A ideia por trás do projeto
Horticultura é o projeto da Terra Félix e da Legambiente Geofilos, que junto com outros parceiros aproveitaram uma oportunidade oferecida pela Fundação "Con i Bambini" para combater a pobreza educacional entre as crianças. Até agora, criou hortas didáticas nos museus em áreas ocupadas pelo patrimônio cultural: o Palácio Real de Caserta, o Parque Arqueológico de Pompéia, o Museu Arqueológico do Agro Atellano, o Museu de Cápua Antiga e o Anfiteatro Campaniano. Um projeto para crianças, porém, nascido de uma ideia dos idosos da região. Há alguns anos, de fato, no Casale di Teverolaccio, um edifício do século XVII em Succivo, existem hortas sociais atendidas por pessoas com mais de sessenta anos em condições de fragilidade: aqueles avós, "riqueza e raízes", como o Papa os define, que muitas vezes são considerados inúteis, improdutivos e, portanto, deixados à margem da sociedade. Ivan Esposito, chefe de comunicação da Horticultura, afirma: "Quando as crianças das escolas da região de Caserta vinham visitar o ‘Casale’ e encontravam esses idosos horticultores, ficaram maravilhados com seu trabalho, fazendo perguntas sobre como cultivar a terra, como semear, como preparar o solo, recebendo aulas práticas, mas também descobrindo histórias com um sabor antigo, que soavam como contos maravilhosos aos seus ouvidos. Foram justamente os idosos que nos deram a inspiração para expandir esta experiência, que hoje combina arte e meio ambiente, beleza e sabedoria, cuidado e proteção não só do patrimônio cultural, em torno do qual já existe uma certa solicitude, mas de um bem, o meio ambiente, que ainda é muito ferido e desprezado”.

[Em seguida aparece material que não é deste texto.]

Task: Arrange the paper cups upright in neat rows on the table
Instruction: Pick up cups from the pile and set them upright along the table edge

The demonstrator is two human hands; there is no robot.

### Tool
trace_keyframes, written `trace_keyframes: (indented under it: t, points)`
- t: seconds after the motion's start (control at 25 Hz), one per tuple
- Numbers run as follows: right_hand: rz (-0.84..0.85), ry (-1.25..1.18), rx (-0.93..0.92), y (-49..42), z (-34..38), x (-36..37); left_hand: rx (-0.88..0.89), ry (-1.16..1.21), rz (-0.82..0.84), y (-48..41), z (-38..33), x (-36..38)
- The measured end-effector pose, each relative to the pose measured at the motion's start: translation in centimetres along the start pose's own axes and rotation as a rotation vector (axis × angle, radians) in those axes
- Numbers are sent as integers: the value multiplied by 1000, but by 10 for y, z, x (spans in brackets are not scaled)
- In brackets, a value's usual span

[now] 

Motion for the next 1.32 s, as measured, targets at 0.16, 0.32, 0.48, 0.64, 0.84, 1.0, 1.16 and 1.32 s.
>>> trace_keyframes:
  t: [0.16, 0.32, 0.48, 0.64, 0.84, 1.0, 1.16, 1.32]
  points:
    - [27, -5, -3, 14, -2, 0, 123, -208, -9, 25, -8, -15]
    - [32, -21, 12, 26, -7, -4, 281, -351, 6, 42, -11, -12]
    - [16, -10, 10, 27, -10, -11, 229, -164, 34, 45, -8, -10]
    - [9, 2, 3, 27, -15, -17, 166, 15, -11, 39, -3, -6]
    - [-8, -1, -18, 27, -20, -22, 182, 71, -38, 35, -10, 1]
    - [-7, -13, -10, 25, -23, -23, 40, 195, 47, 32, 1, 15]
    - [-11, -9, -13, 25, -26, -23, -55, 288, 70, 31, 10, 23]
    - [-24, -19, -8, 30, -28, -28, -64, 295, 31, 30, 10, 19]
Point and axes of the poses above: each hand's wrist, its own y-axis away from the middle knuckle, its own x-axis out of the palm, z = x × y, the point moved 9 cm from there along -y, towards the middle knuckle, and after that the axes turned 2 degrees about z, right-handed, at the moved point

Crianças e avós: uma combinação vencedora
Para organizar a horta, naturalmente, os adultos são os responsáveis pelos locais em questão. As crianças das quatro escolas primárias envolvidas (IC Calcara em Marcianise, IC Mazzocchi em Capua Vetere, DD Orta di Atella e CD Pompei em Nápoles), cerca de 400 alunos divididos em classes, com enxadas na mão, retornam com seus professores para cultivar a horta. Fazem desde a semeadura à manutenção, a limpeza e a colheita, em um processo que segue a sazonalidade dos vegetais, frutas ou legumes, que são levados para casa com grande satisfação e alegria assim que amadurecem. Quando o solo tem que descansar ou os produtos estão incubando", acrescenta Esposito, "trabalhamos na educação ambiental, na alimentação saudável; fazemos uma série de experimentos de física ou botânica para que as crianças entendam, por exemplo, o que é a fotossíntese ou a compostagem e para torná-las o mais conscientes possível do que estão comendo ou de como a natureza funciona ao seu redor". O intercâmbio geracional neste projeto é considerado, como sempre deve ser, um paradigma inestimável. “Uma horta", explica Esposito, "precisa de manutenção e cuidados constantes, por isso a maior parte do trabalho é feita por nossos 'avós horticultores’. Se não fosse por eles, não haveria uma horta utilizável onde as crianças pudessem realizar suas atividades 3 ou 4 vezes por mês quando estivessem fisicamente presentes. Eles ensinam tudo às crianças. São aposentados, por nada inativos, ao contrário, motivados e generosos, com o tipo de generosidade que gera inovação social. Por sua vez, os pequenos os aproximam com a mesma paciência e amor ao mundo da informática, ao uso de aplicativos para cuidar de uma horta ou para uma alimentação saudável, e esta troca, este encontro, que viaja em vários níveis, é como a levedura que fermenta o pão".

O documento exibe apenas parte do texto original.